Does the description disclose side effects, auth requirements, rate limits, or destructive behavior?

No annotations are present, and the description does not disclose behavioral traits like read-only nature, authentication requirements, error handling (e.g., if invoice not found), or rate limits. The tool is a simple GET, but transparency is minimal.

Agents need to know what a tool does to the world before calling it. Descriptions should go beyond structured annotations to explain consequences.

Conciseness4/5

Is the description appropriately sized, front-loaded, and free of redundancy?

The description is concise at two sentences, front-loading the essential purpose. However, it could be slightly more informative without becoming verbose, such as clarifying the purpose of 'include'.

Shorter descriptions cost fewer tokens and are easier for agents to parse. Every sentence should earn its place.

Completeness3/5

Given the tool's complexity, does the description cover enough for an agent to succeed on first attempt?

Given the simplicity of the tool and the rich sibling context, the description is adequate but incomplete. It does not mention output format, potential errors, or prerequisites, which would be helpful given the absence of annotations and output schema.

Complex tools with many parameters or behaviors need more documentation. Simple tools need less. This dimension scales expectations accordingly.

Parameters3/5

Does the description clarify parameter syntax, constraints, interactions, or defaults beyond what the schema provides?

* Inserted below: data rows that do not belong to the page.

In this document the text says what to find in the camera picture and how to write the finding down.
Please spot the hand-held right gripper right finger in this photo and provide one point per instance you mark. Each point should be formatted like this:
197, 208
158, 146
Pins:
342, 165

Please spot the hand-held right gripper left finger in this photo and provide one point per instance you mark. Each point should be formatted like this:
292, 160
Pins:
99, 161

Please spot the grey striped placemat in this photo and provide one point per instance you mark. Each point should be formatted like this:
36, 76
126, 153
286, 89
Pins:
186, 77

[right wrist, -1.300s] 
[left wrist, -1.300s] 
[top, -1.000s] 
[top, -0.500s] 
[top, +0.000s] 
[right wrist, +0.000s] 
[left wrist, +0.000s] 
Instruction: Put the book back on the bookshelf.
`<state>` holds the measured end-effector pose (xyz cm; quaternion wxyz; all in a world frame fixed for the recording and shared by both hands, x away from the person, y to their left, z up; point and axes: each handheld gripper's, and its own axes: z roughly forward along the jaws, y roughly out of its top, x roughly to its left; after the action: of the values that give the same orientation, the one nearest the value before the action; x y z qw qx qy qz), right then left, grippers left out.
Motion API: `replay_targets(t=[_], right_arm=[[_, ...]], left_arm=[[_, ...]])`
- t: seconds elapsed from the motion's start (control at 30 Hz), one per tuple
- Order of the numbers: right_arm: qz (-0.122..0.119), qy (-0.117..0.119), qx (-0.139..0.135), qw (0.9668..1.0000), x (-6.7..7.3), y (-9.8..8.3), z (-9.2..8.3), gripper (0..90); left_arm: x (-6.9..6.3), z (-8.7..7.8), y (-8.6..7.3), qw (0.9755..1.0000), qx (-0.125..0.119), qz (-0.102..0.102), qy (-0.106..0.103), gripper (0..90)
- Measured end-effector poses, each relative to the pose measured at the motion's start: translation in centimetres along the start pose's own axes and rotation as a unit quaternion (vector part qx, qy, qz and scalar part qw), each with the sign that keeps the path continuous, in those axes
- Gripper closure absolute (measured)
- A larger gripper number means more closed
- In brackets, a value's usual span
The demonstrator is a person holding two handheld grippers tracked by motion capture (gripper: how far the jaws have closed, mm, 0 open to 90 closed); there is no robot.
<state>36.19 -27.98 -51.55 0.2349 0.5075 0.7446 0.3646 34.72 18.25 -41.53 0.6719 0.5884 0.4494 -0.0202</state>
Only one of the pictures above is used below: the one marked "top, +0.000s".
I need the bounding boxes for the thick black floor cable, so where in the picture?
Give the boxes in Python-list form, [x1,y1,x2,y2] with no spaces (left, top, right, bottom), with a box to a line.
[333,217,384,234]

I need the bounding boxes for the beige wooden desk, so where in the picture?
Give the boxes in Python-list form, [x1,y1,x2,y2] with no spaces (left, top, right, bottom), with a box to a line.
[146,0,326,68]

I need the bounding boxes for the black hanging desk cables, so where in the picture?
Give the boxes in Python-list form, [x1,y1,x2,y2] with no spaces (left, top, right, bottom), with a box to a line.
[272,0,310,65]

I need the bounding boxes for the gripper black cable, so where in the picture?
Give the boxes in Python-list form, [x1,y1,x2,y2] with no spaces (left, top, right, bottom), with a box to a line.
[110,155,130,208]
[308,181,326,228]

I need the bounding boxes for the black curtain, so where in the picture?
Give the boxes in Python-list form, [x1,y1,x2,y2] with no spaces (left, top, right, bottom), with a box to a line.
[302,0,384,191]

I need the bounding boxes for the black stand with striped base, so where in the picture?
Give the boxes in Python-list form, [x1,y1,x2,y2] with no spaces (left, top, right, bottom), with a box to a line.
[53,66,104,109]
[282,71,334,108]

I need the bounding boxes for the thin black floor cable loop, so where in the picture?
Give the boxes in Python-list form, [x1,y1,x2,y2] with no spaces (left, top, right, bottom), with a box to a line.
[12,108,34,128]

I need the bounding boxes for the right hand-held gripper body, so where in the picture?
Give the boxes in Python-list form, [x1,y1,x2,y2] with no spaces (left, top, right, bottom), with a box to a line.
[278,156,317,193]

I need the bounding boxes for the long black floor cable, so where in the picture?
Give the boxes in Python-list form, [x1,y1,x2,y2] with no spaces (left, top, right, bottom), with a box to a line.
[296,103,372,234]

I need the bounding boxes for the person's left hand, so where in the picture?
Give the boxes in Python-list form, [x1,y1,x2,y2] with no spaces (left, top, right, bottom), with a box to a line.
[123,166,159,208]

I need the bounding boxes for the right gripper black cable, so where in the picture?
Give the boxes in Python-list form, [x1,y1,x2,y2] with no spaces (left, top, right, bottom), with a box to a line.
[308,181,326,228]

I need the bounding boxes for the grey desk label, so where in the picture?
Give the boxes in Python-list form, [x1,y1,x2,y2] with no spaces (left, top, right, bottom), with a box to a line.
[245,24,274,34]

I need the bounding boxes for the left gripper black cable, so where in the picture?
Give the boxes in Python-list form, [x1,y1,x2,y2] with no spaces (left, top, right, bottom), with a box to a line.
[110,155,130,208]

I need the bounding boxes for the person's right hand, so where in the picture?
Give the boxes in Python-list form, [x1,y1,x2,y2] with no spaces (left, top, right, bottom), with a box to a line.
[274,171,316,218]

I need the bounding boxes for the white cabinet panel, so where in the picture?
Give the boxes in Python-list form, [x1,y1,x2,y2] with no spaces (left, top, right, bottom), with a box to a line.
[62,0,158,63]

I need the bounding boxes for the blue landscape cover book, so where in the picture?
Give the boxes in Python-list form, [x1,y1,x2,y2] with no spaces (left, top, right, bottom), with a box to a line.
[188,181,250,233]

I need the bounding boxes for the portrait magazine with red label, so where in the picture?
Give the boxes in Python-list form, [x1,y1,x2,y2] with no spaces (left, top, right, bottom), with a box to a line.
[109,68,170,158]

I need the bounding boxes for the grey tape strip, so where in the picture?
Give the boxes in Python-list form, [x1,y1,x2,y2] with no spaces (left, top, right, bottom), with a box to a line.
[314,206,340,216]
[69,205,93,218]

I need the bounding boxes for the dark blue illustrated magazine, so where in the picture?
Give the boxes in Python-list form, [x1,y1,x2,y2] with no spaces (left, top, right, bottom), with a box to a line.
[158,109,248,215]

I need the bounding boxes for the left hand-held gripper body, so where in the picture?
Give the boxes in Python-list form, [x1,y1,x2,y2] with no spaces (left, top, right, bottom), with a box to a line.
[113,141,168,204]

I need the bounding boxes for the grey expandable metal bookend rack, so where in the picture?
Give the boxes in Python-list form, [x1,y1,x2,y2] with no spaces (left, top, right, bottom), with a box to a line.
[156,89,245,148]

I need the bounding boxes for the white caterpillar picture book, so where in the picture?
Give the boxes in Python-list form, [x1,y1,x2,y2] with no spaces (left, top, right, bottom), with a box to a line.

Schema coverage is 100%, so the description adds no new meaning beyond the schema for 'invoiceId' (required) and 'include' (optional). The description merely repeats the field names without elaborating on usage or examples, providing baseline value.

Input schemas describe structure but not intent. Descriptions should explain non-obvious parameter relationships and valid value ranges.

Purpose5/5

Does the description clearly state what the tool does and how it differs from similar tools?

The description clearly states the action (Get), resource (invoice by ID), and includes the HTTP endpoint. It distinguishes from sibling tools like get_customer_invoices or list_invoices by specifying retrieval via ID.

Agents choose between tools based on descriptions. A clear purpose with a specific verb and resource helps agents select the right tool.

Usage Guidelines2/5

Does the description explain when to use this tool, when not to, or what alternatives exist?

No guidance is provided on when to use this tool versus alternatives such as get_customer_invoices or list_invoices. The description does not include context like when a single invoice fetch is appropriate.

Agents often have multiple tools that could apply. Explicit usage guidance like "use X instead of Y when Z" prevents misuse.